Les États successeurs de la Yougoslavie n’ont pas immédiatement bradé l’héritage de ce rayonnement international. En 2006, lorsque le président croate Stjepan Mesić se rend à La Havane, il prend soin de se faire accompagner par un vétéran de la diplomatie yougoslave, M. Budimir Lončar, qui fut, de 1987 à 1991, le dernier ministre des affaires étrangères de la RSFY, et qui a souvent servi d’intermédiaire entre Tito et Castro, dont les relations étaient parfois orageuses. La Croatie est restée membre du mouvement des non-alignés jusqu’à son adhésion à l’Organisation du traité de l’Atlantique nord (OTAN), en 2009. En 2008, quand le Kosovo a proclamé unilatéralement son indépendance, M. Vuk Jeremič, alors ministre des affaires étrangères de Serbie, a entamé une tournée à travers le monde pour dissuader le plus de pays possible de reconnaître le nouvel État. Pour ce faire, il a notamment utilisé les tribunes d’organisations où la Serbie dispose toujours d’un statut d’observateur, comme l’Union africaine ou l’Organisation de la conférence islamique. Belgrade tentait ainsi — non sans succès, d’ailleurs — de ressusciter à son profit les réseaux moribonds du non-alignement (8). Cette approche utilitariste, pour ne pas dire cette récupération, du prestige international de l’ancienne fédération ne doit cependant pas faire illusion. Comme le souligne Ana Sladojevič, commissaire de l’exposition « Tito en Afrique », qui s’est tenue au Musée d’histoire de la Yougoslavie, à Belgrade, à l’été 2017, « l’anticolonialisme et l’antifascisme font partie de cet héritage yougoslave que tous les pays successeurs cherchent aujourd’hui à oublier ».

Jean-Arnault Dérens

Journaliste au Courrier des Balkans, auteur avec Laurent Geslin de Là où se mêlent les eaux. Des Balkans au Caucase, dans l’Europe des confins, La Découverte, Paris, 2018.

(1En 1992, la République fédérale de Yougoslavie (RFY), ne réunissant plus que la Serbie et le Monténégro, est créée. Elle devient l’Union de Serbie-et-Monténégro en 2003, avant que ces deux républiques ne se séparent en 2006.

(2Jože Pirjevec, Tito.
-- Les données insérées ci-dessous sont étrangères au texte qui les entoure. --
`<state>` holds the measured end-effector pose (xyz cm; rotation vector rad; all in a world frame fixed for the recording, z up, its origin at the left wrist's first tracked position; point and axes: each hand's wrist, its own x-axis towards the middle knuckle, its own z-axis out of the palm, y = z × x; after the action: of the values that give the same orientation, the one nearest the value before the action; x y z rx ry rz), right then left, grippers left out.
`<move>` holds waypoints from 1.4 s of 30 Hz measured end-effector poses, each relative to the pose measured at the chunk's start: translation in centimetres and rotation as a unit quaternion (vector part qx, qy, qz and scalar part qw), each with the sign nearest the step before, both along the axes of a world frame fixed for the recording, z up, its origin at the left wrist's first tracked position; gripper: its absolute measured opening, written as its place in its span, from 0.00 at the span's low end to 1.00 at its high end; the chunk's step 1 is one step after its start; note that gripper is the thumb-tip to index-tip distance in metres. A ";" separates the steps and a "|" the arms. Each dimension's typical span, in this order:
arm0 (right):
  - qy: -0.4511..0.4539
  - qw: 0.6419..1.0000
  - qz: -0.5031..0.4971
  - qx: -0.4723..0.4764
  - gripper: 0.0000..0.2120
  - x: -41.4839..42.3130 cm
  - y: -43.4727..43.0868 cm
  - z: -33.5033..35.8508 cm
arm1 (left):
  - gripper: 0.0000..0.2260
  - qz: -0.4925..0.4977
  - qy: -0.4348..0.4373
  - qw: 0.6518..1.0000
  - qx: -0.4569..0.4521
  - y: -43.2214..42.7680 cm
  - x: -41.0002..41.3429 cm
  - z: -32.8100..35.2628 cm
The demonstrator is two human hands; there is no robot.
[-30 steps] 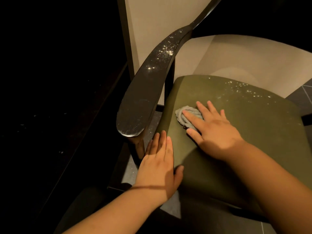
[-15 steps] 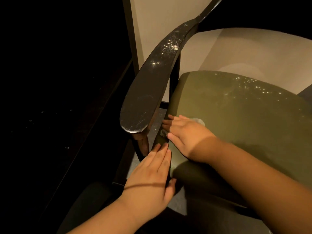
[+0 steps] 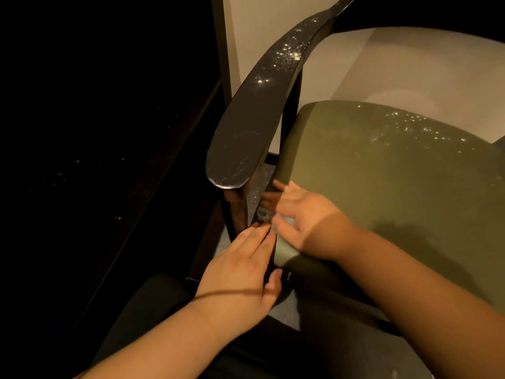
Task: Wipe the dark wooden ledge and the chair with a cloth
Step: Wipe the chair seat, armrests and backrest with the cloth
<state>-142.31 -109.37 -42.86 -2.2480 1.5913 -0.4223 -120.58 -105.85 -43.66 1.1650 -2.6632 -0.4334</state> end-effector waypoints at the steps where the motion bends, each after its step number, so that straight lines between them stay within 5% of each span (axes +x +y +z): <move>1: -0.005 1.000 0.015 -0.002 0.18 0.4 1.0 -0.1 | 0.29 -0.002 0.006 1.000 0.003 0.0 0.1 0.0; 5: 0.018 0.998 0.031 -0.060 0.13 -0.7 0.1 -0.7 | 0.27 -0.004 0.020 1.000 0.006 0.0 0.1 -0.2; 8: 0.008 0.997 -0.065 -0.045 0.06 -1.8 -2.4 -0.2 | 0.27 0.013 0.035 0.999 0.009 0.1 0.1 -0.6; 14: -0.025 0.996 -0.053 -0.067 0.13 0.5 3.8 -0.3 | 0.26 0.015 0.066 0.998 0.006 0.2 0.1 -0.7; 19: 0.050 0.997 0.015 -0.051 0.20 -0.5 6.4 -0.5 | 0.22 0.003 0.084 0.996 0.000 0.3 0.9 -1.1; 24: 0.042 0.991 -0.101 -0.072 0.15 0.9 0.9 -0.9 | 0.21 0.014 0.050 0.998 -0.045 1.0 1.3 -0.9; 26: 0.032 0.990 -0.083 -0.113 0.08 2.4 2.0 -0.7 | 0.19 0.018 0.045 0.997 -0.056 1.0 1.8 -0.9; 31: 0.055 0.985 0.058 -0.154 0.14 3.5 4.8 -0.9 | 0.14 0.037 0.042 0.995 -0.079 0.1 3.1 -1.0; 37: 0.104 0.986 0.004 -0.132 0.16 4.1 0.4 -0.7 | 0.15 0.057 0.033 0.995 -0.081 -0.3 3.1 -0.8; 42: 0.068 0.989 0.084 -0.102 0.13 2.6 6.9 -0.5 | 0.10 0.042 0.084 0.993 -0.076 -0.7 2.8 -0.7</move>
<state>-139.69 -102.44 -43.36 -2.5934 1.4644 -0.4097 -117.74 -106.55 -44.38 1.1371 -2.4477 -0.2949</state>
Une vie, CNRS Éditions, Paris, 2017.

(3Lire Françoise Feugas, « De la conférence de Bandung au mouvement des non-alignés », Manuel d’histoire critique, hors-série du Monde diplomatique, 2014.

(4Et non pas guinéen comme indiqué par erreur dans l’édition imprimée.

(5Cité par Jože Pirjevec, Tito, op. cit.

(6Hennie Van Vuuren, Apartheid, Guns and Money : A Tale of Profit, Jacana Media, Johannesburg, 2017.

(7Alliance militaire entre l’URSS et les pays d’Europe de l’Est (1955-1991).

(8Lire « Prodiges et vertiges de la diplomatie serbe », Le Monde diplomatique, septembre 2010.